Late Pleistocene lake overspill and drainage reversal in the source area of the Yellow River in the Tibetan Plateau

The source area of the Yellow River (SAYR) in the northeastern Tibetan Plateau (TP) has a series of lakes with an outflowing stream that crosses an active left-lateral strike-slip fault. How and when these lakes began to flow into the Yellow River remains an open question. Here, using geologic maps and a digital elevation model (DEM), we map the drainage network and relate it to tectonically active structural features to explore the role of tectonic processes in drainage integration. We also date paleo-shorelines and other geomorphological features around the modern Gyaring Lake and Ngoring Lake using optically stimulated luminescence (OSL) to illuminate the climate-driven processes leading to lake overspill.
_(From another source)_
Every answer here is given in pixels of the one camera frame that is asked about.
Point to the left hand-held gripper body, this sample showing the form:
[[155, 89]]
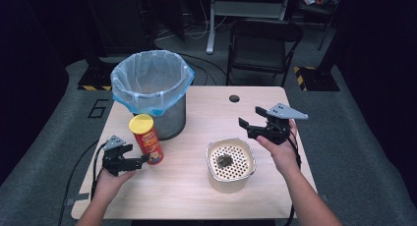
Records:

Our results show that: (1) drainage reversal in Duoshi Gorge was driven by subsidence in a pull-apart basin, likely during Marine Isotope Stage (MIS) 3; (2) Gyaring Lake and Ngoring Lake experienced two simultaneous overspill highstand periods: one during the last deglaciation (∼14-12 ka) and a second during the early Holocene (∼9 ka), similar to records from closed-basin lakes in the northeastern TP; (3) alluvial fan aggradation was likely enhanced during cold-to-warm transitions, including MIS 5b-a, MIS 4-3, and the last deglaciation; (4) aeolian sediments blanketing the landscape accumulated since the middle Holocene (∼6 ka), consistent with the interpretation of improved trapping efficiency due to increasing moisture availability and denser vegetation. Based on the geomorphic features and dating results, we propose a lake overspill model to explain the land surface processes, reconciling our new observations with previous data on the SAYR. Together, our results indicate a complex history of drainage integration, initiated by a tectonic-driven capture event likely during MIS 3 and punctuated by episodic climate-driven lake overspill and river incision. The lake overspill model may be widely applicable across the Tibetan Plateau, and potentially to Mars in the high plateau of its southern hemisphere. © 2022 Elsevier B.V.